Through this integration, Ripple Prime clients can access Hyperliquid’s onchain derivatives and manage those positions in the same prime brokerage platform they use for other exposures. These exposures may include centralized crypto venues as well as traditional markets such as foreign exchange and fixed income.

Even when clients tap liquidity on Hyperliquid, Ripple Prime remains their only counterparty. Practically, Ripple Prime sits between clients and the trading venues underneath, so institutions can manage positions across platforms using one unified risk and margin setup, rather than maintaining separate margin rules at each venue.
Ripple Prime called this connection its “first DeFi venue.” It also matches a bigger shift in the market:
Institutional participation in DeFi is expanding, and more firms want onchain access through structures that resemble traditional prime brokerage. Ripple Prime says it intends to support both centralized and decentralized liquidity venues as institutional demand grows.

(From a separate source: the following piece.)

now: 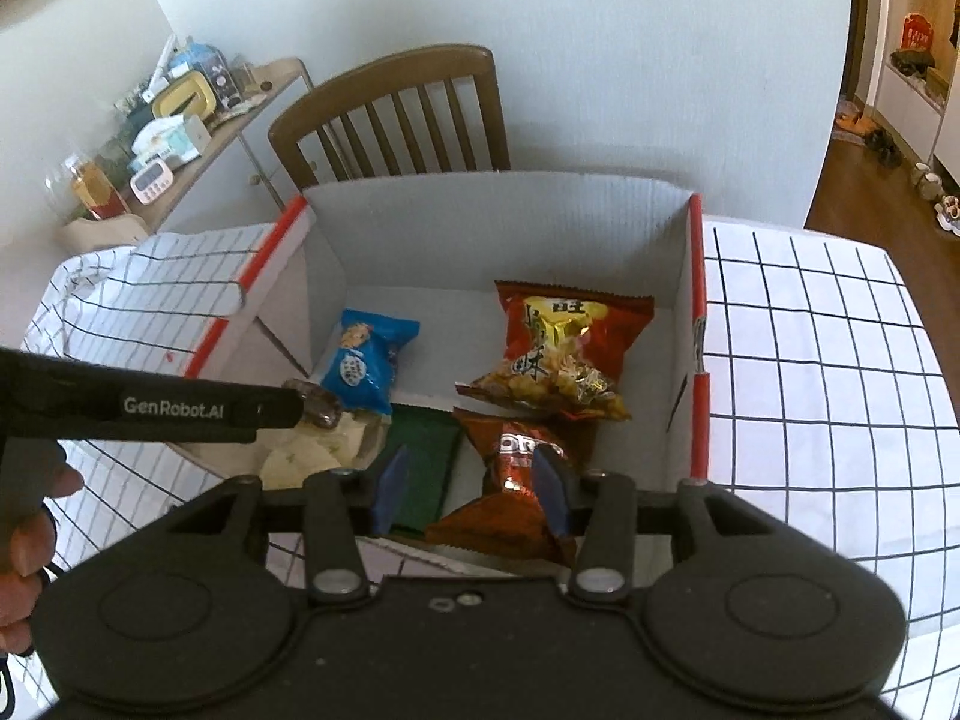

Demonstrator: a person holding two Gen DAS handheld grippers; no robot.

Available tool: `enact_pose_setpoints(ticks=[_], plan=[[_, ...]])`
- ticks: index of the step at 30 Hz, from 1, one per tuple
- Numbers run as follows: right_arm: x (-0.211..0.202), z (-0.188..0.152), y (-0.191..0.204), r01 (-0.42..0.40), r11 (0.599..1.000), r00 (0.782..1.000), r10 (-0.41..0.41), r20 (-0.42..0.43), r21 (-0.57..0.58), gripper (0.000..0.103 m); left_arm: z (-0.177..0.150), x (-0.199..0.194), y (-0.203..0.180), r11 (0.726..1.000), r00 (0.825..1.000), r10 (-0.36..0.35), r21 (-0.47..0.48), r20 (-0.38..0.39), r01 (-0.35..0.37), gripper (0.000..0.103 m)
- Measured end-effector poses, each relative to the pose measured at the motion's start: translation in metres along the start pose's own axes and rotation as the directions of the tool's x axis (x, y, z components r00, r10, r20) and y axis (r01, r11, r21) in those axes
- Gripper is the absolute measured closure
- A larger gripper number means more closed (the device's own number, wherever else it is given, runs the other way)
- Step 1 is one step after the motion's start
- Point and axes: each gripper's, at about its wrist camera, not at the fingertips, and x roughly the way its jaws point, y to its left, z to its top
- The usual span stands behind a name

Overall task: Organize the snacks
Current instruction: 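Open both tools to drop the packet and cup into the red box, then move both tools back toward the remaining snacks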

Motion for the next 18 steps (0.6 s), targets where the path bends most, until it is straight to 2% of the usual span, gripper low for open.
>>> enact_pose_setpoints(ticks=[10, 18], plan=[[-0.043, -0.007, 0.008, -0.02, 1.0, 0.997, 0.019, 0.077, 0.014, 0.057, -0.022, -0.055, 0.0, 1.0, 0.994, -0.026, 0.014, 0.104, 0.024, 0.044], [-0.072, -0.023, 0.019, -0.035, 0.999, 0.992, 0.036, 0.121, -0.012, 0.056, -0.047, -0.091, 0.0, 0.999, 0.987, -0.046, 0.035, 0.157, 0.041, 0.044]])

Michael Higgins, international CEO at Ripple Prime, said the focus is to blend decentralized finance with institutional workflows by enabling direct trading, yield opportunities, and broader digital asset access—while improving liquidity reach, efficiency, and innovation for clients.
Ripple Prime was formed after Ripple acquired Hidden Road for $1.25 billion. The acquisition was announced in April 2025, closed in October 2025, and then rebranded as Ripple Prime. The platform serves over 300 institutional clients and clears more than $3 trillion per year across markets.

In October 2025, Ripple said Ripple Prime’s business had tripled since the deal was announced, with additional growth expected from both new and existing clients. Ripple Prime provides clearing, prime brokerage, and financing across foreign exchange, digital assets, derivatives, swaps, and fixed income, with XRP and Ripple’s RLUSD stablecoin included across parts of its offering.